Knowledge Platform Security & Rule of Law; Netherlands Ministry of Foreign Affairs

This working paper explores the central question: “does adaptive programming contribute to better results compared to more traditional approaches to programming?”

It uses as case study five Strategic Partnerships (SPs) under the Dialogue and Dissent (D&D) funding window (2016-2020) of the Ministry of Foreign Affairs of the Netherlands (MFA) for which the Department for Stabilization and Humanitarian Aid (DSH) has been the contact point.

Main conclusions

The implementation of the adaptive approach by the five SPs thus far has been enough to have generated better results, at least in some countries inside the SPs. The list below highlights the pathways through which the adaptive programming contributes to better results.
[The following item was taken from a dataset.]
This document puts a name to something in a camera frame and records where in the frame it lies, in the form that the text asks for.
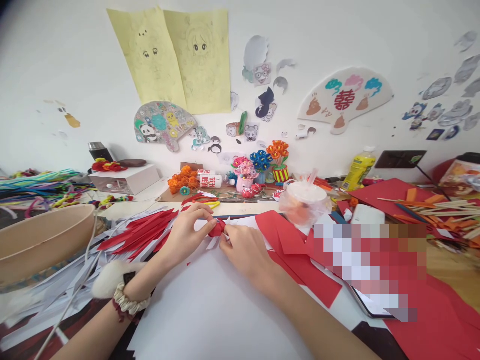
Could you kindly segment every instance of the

  1. When contextualized and frequently reviewed from a learning perspective, the Theory of Change approach delivered adaptations to intervention strategies that
    1.  got country programs unstuck after contextual events prevented them from delivering outputs and
    2. strengthened the translation between interventions’ outputs and broader social and political behavioral change.
  2. A combination of informal interactions with local actors and formal studies allowed the SPs to adapt their approaches well to the contexts.
  3. SPs also avoided wasting resources in highly political and volatile spaces by using flexible processes of annual planning and reporting with their country partners.

Nevertheless, none of the SPs has implemented the adaptive programming approach in its entirety, which has likely prevented the adaptive approach from delivering even better results.
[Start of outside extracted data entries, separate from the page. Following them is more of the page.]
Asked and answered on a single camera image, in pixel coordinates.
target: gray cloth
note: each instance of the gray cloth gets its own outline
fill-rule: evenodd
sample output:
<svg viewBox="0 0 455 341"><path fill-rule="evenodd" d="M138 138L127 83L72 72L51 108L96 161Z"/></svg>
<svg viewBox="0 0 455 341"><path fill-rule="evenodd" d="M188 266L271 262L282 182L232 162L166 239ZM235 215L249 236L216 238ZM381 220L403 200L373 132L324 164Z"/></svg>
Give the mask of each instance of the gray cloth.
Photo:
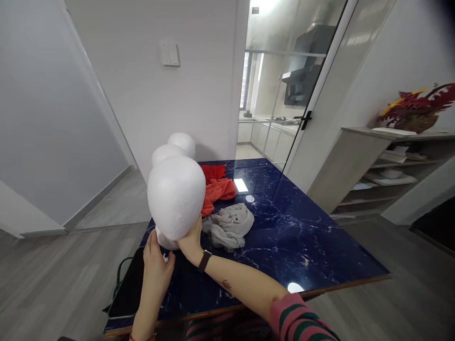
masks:
<svg viewBox="0 0 455 341"><path fill-rule="evenodd" d="M210 242L216 248L224 246L226 252L245 246L243 236L247 234L255 217L245 204L235 204L222 208L202 221L202 230L209 236Z"/></svg>

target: black watch strap
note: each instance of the black watch strap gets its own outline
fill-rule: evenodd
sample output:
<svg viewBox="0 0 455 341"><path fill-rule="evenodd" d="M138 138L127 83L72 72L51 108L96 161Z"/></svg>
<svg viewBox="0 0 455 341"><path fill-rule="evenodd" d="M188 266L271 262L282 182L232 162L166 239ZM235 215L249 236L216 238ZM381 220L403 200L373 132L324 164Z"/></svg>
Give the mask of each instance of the black watch strap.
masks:
<svg viewBox="0 0 455 341"><path fill-rule="evenodd" d="M207 250L204 250L204 255L202 256L202 259L200 260L198 271L199 272L204 272L205 267L207 266L207 263L209 262L209 258L212 254L208 252Z"/></svg>

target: tattoo
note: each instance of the tattoo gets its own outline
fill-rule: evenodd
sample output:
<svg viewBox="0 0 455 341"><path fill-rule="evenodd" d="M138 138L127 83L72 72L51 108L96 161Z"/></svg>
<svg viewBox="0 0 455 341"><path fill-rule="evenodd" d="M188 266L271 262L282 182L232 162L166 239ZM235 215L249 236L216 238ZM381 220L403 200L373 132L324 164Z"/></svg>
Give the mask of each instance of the tattoo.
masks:
<svg viewBox="0 0 455 341"><path fill-rule="evenodd" d="M229 291L231 289L231 285L229 284L227 279L223 280L222 282L218 282L218 284L220 284L227 291Z"/></svg>

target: shelving unit
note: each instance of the shelving unit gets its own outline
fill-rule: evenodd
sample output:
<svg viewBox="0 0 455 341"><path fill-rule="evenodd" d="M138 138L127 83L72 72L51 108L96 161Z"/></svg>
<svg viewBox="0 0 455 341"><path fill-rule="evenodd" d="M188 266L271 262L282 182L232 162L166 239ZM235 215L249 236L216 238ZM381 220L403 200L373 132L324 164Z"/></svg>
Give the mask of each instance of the shelving unit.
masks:
<svg viewBox="0 0 455 341"><path fill-rule="evenodd" d="M426 161L394 163L379 159L390 144L415 142ZM383 134L368 128L342 128L331 153L308 191L308 196L326 213L337 217L359 217L382 213L406 192L455 155L455 133L413 136ZM363 176L387 167L400 167L417 179L407 184L381 185L353 190Z"/></svg>

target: light switch
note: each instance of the light switch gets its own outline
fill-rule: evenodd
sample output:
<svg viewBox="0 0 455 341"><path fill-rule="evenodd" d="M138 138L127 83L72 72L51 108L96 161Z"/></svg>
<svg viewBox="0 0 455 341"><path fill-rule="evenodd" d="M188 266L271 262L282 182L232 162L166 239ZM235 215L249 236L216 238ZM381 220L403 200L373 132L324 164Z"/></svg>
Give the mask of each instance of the light switch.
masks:
<svg viewBox="0 0 455 341"><path fill-rule="evenodd" d="M164 66L180 66L177 44L170 39L160 41L161 62Z"/></svg>
  1. None of the SPs has rolled out rigorously the Problem Driven Iterative Adaptation (PDIA) or similar processes for systematically exploring problems and testing and recording the results of different interventions.
  2. SPs aimed to enable the actions on local partners, but barriers and limitations persist. Dilemmas around power imbalances between North CSOs (N-CSOs) and local partners remained in models ostensibly founded on collaboration. One such example is the N-CSOs’ practice of contracting local partners on rigid annual contracts based on defined outputs.
  3. Few of the SPs conducted annual, participatory reviews of their Theory of Changes, preferring instead to review their Theory of Change only at the mid-term and at the end of the program. Few of the SPs had made explicit the entire chain of theories that sustained their work: from the organizational level, to the program level, to the country level. Even fewer SPs implemented experiments that tested empirically different solutions to a problem before rolling out a solution.

Main recommendations

  1. Lead N-CSOs in the SPs should conduct an internal review to identify and overcome the remaining administrative constraints to adaptation and to the localization agenda.
  2. The SPs should continue implementing and learning on the TOC approach at multiple levels: organizational, programme-wide, and country level.
  3. The SPs should continue trying out (and be given the space to try out) experimental approaches to learning.
  4. The SPs should recognize and value the complementarity between the formal learning processes mentioned in recommendations 2 and 3 and informal learning taking place at the level of programmatic staff.
  5. The SPs should define and co-create partnerships together, explore coordination platforms with the MFA outside the usual annual planning and reporting, and avoid over-ambitious programs that spread funding over too many countries.
  6. The SPs should continue to improve the practice of Outcome Harvesting, strengthening the evidence that supports their outcome claims and feeding back better the evidence into practice.
  7. DSH should build the capacity of the DSH contact point for coordinating multiple embassies and MFA departments, reporting against multiple results framework effectively, and establishing, where relevant, ad hoc, high level of effort coordination structures for joint planning on DSH priorities so that embassies and central MFA departments can also be involved in the informal learning.
  8. DSH should consider how to utilize external learning facilitators in inter-consortia /cross-programmatic learning (external to both the consortia and DSH).
  9. DSH and DSO should review the contractual space allowed by its other tender and delivery modalities for implementing the adaptive approach.